■ Provided material ■
┄┄┄┄┄┄

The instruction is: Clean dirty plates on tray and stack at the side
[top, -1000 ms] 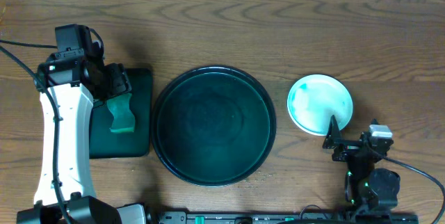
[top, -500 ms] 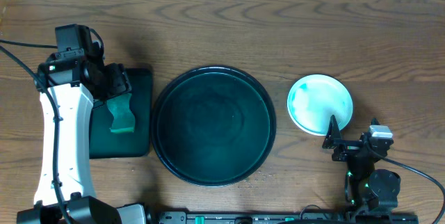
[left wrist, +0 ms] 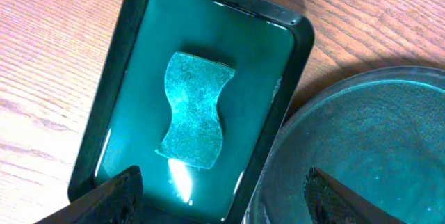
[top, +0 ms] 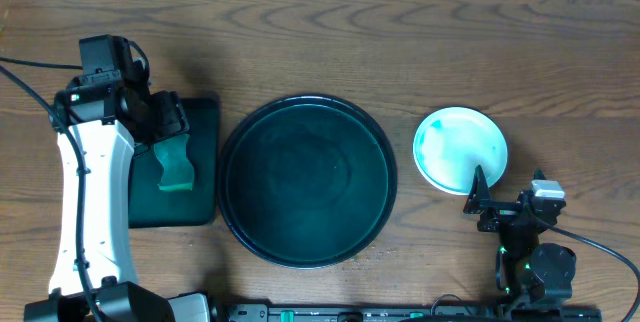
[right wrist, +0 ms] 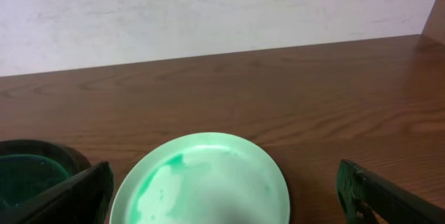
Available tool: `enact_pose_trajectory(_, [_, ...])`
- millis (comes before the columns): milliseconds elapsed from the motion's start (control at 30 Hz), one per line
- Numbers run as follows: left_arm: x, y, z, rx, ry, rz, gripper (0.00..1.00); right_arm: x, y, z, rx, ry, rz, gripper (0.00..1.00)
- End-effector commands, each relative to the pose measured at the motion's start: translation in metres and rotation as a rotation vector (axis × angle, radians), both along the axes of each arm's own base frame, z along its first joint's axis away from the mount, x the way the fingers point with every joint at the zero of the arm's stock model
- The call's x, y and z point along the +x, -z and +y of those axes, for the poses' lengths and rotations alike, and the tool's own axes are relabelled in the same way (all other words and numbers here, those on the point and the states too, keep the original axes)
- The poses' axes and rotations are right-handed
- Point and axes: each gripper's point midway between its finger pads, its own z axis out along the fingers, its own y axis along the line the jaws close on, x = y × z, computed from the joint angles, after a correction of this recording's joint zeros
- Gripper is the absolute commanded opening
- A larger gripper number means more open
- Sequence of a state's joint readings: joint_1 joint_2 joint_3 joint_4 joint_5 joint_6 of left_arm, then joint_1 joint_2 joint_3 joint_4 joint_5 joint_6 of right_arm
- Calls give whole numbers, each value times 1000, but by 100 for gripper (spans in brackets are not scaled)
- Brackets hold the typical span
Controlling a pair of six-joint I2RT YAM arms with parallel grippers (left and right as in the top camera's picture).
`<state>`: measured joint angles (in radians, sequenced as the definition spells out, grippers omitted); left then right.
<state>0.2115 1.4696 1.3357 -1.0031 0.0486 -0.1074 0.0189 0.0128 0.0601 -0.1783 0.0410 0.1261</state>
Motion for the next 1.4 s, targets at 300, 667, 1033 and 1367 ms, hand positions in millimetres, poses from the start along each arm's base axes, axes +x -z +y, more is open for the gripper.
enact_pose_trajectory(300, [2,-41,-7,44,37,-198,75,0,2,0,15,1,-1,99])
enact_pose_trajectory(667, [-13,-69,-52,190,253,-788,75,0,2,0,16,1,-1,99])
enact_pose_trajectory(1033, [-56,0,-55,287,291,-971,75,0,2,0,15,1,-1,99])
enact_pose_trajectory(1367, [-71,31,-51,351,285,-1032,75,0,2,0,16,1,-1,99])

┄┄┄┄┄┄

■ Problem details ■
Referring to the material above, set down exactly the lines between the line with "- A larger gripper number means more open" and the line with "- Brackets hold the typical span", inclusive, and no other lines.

■ Answer box ■
- A larger gripper number means more open
- Sequence of a state's joint readings: joint_1 joint_2 joint_3 joint_4 joint_5 joint_6 of left_arm, then joint_1 joint_2 joint_3 joint_4 joint_5 joint_6 of right_arm
- Calls give whole numbers, each value times 1000, but by 100 for gripper (spans in brackets are not scaled)
- Brackets hold the typical span

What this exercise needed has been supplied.